When:
Thursday, May 31, 2018
4:00 PM - 5:00 PM CT
Where: Swift Hall, 107, 2029 Sheridan Road, Evanston, IL 60208 map it
Audience: Faculty/Staff - Student - Public - Post Docs/Docs - Graduate Students
Contact:
Andrew Dennewitz
(847) 467-5027
Group: Department of Psychology
Category: Academic
Dr. Keith Payne, of The University of North Carolina at Chapel Hill, will speak at Northwestern as part on the Department of Psychology’s Colloquium Series.

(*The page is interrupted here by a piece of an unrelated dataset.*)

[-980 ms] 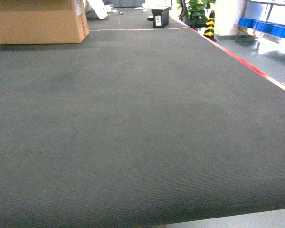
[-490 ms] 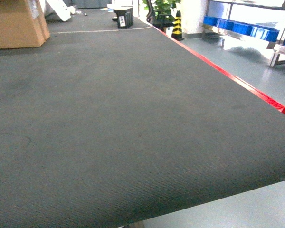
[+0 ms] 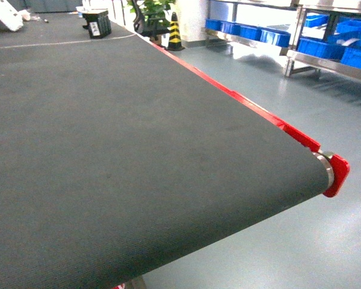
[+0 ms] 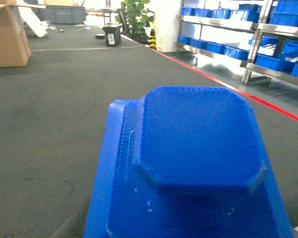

Inequality and Subjective Status: Why Economic Inequality is More Than Economics
Abstract:
Income inequality is rising in advanced economies around the world, and especially the United States. Epidemiological evidence suggests that higher inequality is associated with a range of poor health and social outcomes, including obesity, diabetes, unintended pregnancies, drug overdoses, violent crime, and higher mortality rates. These outcome involve individual lives and individual behaviors, but inequality is a macroeconomic property of the income distribution, not individuals. The pathways by which macroeconomic inequality affects individual lives are not well understood. I present a framework for understanding this pathway based on the fact that people judge their own needs and socioeconomic status by comparison to others. In this way, subjective status plays a key role linking economic inequalities to individual behavior. I describe evidence from behavioral experiments, “big data” investigations, and agent-based simulations showing how inequality changes subjective perceptions and behavior. As a result, inequality increases risky behavior, which leads to a variety of poor health and social outcomes. Given these problems, it seems intuitive that rising inequality would motivate voters to support policies to reduce inequality. However, inequality also shifts perceptions of merit and fairness, in ways that lead voters to oppose redistributive policies. These studies highlight psychological reasons that inequality can create outcomes that look like poverty, even for people who are not poor.